Work is underway by officials in the Department for Transport and Defra on a scheme to offer cashback or a discount on low emission cars if people trade in their old polluting vehicles.
A Government source confirmed that talks have taken place with the Treasury, which would finance the plan, and officials are developing a scheme which could focus on geographical areas around the country where pollution is worst.
Chris Grayling, the Transport Secretary, reportedly told industry experts that he supports plans for a scrappage scheme during a private meeting earlier this month, but that it must be properly targeted.
It came as Mr Grayling said high pollution levels are something ministers "have to deal with now".
He told the House of Commons: "We have to find the right way to migrate the nature of the cars on our roads and the vehicles on our roads to a point where they cause much less of a pollution problem than they do at the moment."
An industry source confirmed Mr Grayling spoke of his support for a scrappage scheme at a private meeting two weeks ago where the MP also committed to an expansion of electric cars and charging points for the technology.
The oldest and most polluting diesel vehicles in areas where emissions levels are particularly high are likely to be the target.
It follows a dramatic warning earlier this month after a number of London boroughs recorded toxic air quality levels forcing the city's Mayor to call on people to stay indoors and put off exercise until the levels improved.
It also came as Westminster council introduced a 50 per cent surcharge on parking for diesel cars in a bid to drive them out of the borough.
Mr Grayling told the BBC: "The irony is that a decade ago, because of concerns about carbon emissions there was a drive towards diesel... that we now know has a different set of negative effects and the department for the environment is currently preparing, and will launch shortly, our strategy to take tackling the diesel problem to the next level.
"There is no question that in the future we are going to have to move to lower emission vehicles. We need to do it soon... I would like to see a migration of people away from current technologies to lower emission technologies.

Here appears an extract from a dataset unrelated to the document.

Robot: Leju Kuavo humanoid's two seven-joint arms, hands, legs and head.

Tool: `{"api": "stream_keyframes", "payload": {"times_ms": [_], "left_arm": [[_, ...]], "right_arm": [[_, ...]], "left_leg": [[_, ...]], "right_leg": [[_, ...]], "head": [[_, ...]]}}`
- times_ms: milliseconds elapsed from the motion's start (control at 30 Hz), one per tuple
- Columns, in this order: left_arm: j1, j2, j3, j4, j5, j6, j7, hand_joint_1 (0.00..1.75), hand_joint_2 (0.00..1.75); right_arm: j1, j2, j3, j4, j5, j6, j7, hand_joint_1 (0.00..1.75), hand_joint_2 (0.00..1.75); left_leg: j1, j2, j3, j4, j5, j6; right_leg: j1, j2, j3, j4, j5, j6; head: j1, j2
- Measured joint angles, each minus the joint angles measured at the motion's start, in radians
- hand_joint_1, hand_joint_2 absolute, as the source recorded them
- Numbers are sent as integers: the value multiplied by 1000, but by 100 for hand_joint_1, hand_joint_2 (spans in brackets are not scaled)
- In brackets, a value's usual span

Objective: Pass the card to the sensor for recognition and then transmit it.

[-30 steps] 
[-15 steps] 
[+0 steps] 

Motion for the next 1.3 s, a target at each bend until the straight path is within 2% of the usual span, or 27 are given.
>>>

We are providing incentives to do that now and we will be doing more in the months ahead."
Former transport secretary Patrick McLoughlin suggested last year that the Treasury should rethink schemes that encourage people to buy diesel cars or increase taxes in order to deal with the problem.

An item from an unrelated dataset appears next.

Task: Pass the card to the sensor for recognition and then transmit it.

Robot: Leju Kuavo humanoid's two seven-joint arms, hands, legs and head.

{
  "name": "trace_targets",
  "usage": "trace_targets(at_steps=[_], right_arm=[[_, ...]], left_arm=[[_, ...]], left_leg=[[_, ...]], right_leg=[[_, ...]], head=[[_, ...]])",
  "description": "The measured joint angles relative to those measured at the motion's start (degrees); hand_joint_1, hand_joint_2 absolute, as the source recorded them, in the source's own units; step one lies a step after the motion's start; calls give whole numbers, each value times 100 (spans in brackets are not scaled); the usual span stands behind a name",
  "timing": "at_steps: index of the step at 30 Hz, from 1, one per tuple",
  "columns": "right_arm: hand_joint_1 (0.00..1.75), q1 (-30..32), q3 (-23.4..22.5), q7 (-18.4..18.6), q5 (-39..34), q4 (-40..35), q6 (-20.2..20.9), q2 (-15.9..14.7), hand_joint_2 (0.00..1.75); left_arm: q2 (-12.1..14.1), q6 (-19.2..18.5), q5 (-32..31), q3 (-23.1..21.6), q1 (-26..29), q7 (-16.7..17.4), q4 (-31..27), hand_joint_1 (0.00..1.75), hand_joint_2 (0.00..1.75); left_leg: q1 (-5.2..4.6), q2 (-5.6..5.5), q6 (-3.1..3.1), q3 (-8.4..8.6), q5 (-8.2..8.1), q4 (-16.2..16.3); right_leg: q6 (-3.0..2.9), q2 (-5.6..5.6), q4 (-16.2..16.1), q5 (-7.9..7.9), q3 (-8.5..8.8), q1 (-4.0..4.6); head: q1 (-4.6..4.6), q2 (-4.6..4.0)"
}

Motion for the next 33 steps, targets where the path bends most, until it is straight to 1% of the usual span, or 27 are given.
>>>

Sources said George Osborne, the former Chancellor, was opposed to a diesel scrappage scheme but that Philip Hammond is more open to the idea if it can be proven to work.
MPs on the transport committee have also been in discussion with the Department for Transport about the viability of such a scheme.
One MP said: "The department is looking at this in a serious way but it simply won't go far enough to tackle the real problem of heavily polluting HGVs, farm vehicles and ships."
But campaigners and the car industry support the idea, which mirrors a scheme developed by the French Government to remove old diesel vehicles from the roads because of the high levels of pollution they emit.
Howard Cox, founder of the FairFuelUK Campaign, said: "The decision by Westminster Council to add 50 per cent to the cost of parking diesel vehicles is just greedy unscrupulous money grabbing using dubious emissions evidence as the reason to fleece hard-working motorists.
“There must be incentives for hard-pressed motorists of older diesels to want to change to EVs, hybrids or ultra-low emission vehicles, such as in the French approach. Punishing millions of diesel drivers for mistakes in past UK government policy is neither fair nor honest. There will be a cost in any scrappage scheme, but in the long term the economy and the environment will be the winners.”
A Treasury spokesman said: "The Government continues to keep all taxes under review and any changes are announced at fiscal events.”
While a Department for Transport spokesman said there are currently "no plans" to introduce a scrappage scheme.